Maybe, maybe third party providers collaborating with banks and sharing the insights of the identity. And how do you see this rolling out in context of PSD two? Yeah. So I'll give an example, American express back in north America, for example, they own the credit card, but it's third parties that actually have their name on the card. Right. Or like my visa, for example, it's an arrow plan visa. So it's a third party visa. How does visa get the identity? Right.
So there, there are ways in which that can happen. Right? So you have, you know, federated access into the database to share that information. It's a matter of whether or not they want to do that though. Right. So can it be done? Yes. Right. Same thing with apple pay when apple pay first, come out in north America as well, banks wanted nothing to do with it. Cause they didn't know who was gonna get paid. Right. But to a customer, it doesn't matter. I don't care if it gets paid. I just want to be able to use my phone to tap, to pay for the service. Right.
So that's when it comes down to the business objective. Right. And the business driver. So if you can lower that friction for customers, then you should do that. Right. And not necessarily worry about not having the identity, but that's, that's gonna be the tricky part. Right. Who owns the identity because when you look at organizations that are going public, like Snapchat, for example, they're gonna go for like stupid money because they have, they're not a business model. Yeah. But they have all kinds of identities I think, and talk to. Right.
So those identities in some cases are probably worth more than the accounts that they actually manage.

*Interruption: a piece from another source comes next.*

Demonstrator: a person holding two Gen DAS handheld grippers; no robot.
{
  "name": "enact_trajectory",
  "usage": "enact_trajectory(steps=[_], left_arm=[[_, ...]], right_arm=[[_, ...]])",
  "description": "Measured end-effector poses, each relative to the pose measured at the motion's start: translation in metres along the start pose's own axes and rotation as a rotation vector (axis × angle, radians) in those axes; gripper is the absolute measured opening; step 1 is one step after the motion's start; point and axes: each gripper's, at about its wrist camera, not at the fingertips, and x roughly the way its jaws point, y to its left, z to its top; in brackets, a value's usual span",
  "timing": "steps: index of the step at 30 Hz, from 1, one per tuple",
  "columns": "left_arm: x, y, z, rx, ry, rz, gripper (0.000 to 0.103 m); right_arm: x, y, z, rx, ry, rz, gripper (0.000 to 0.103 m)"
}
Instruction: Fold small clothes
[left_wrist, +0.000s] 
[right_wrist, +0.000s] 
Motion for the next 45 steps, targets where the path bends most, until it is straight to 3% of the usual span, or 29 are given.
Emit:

So that's, that'll be the interesting friction point over the next couple of years in terms of who's gonna own that identity. I don't have an answer for you because it's not, we're not there yet. Yeah. The whole goal of T two is to make FinTech collaborate with the banks and the competitive landscape.
But you, in terms of banks need to provide this. Yeah. Third party providers don't need to do this, so it could be, you know? Yeah. Yeah. Which means again, probably the best thing for banks to do is to fill a role where they are, where their customers don't need to serve provider, so to speak. So try to play that role as well, to some extent. So clearly if you don't offer your customer, what a customer wants your trouble. Okay. So thank you. Thank you, Robert. We continue.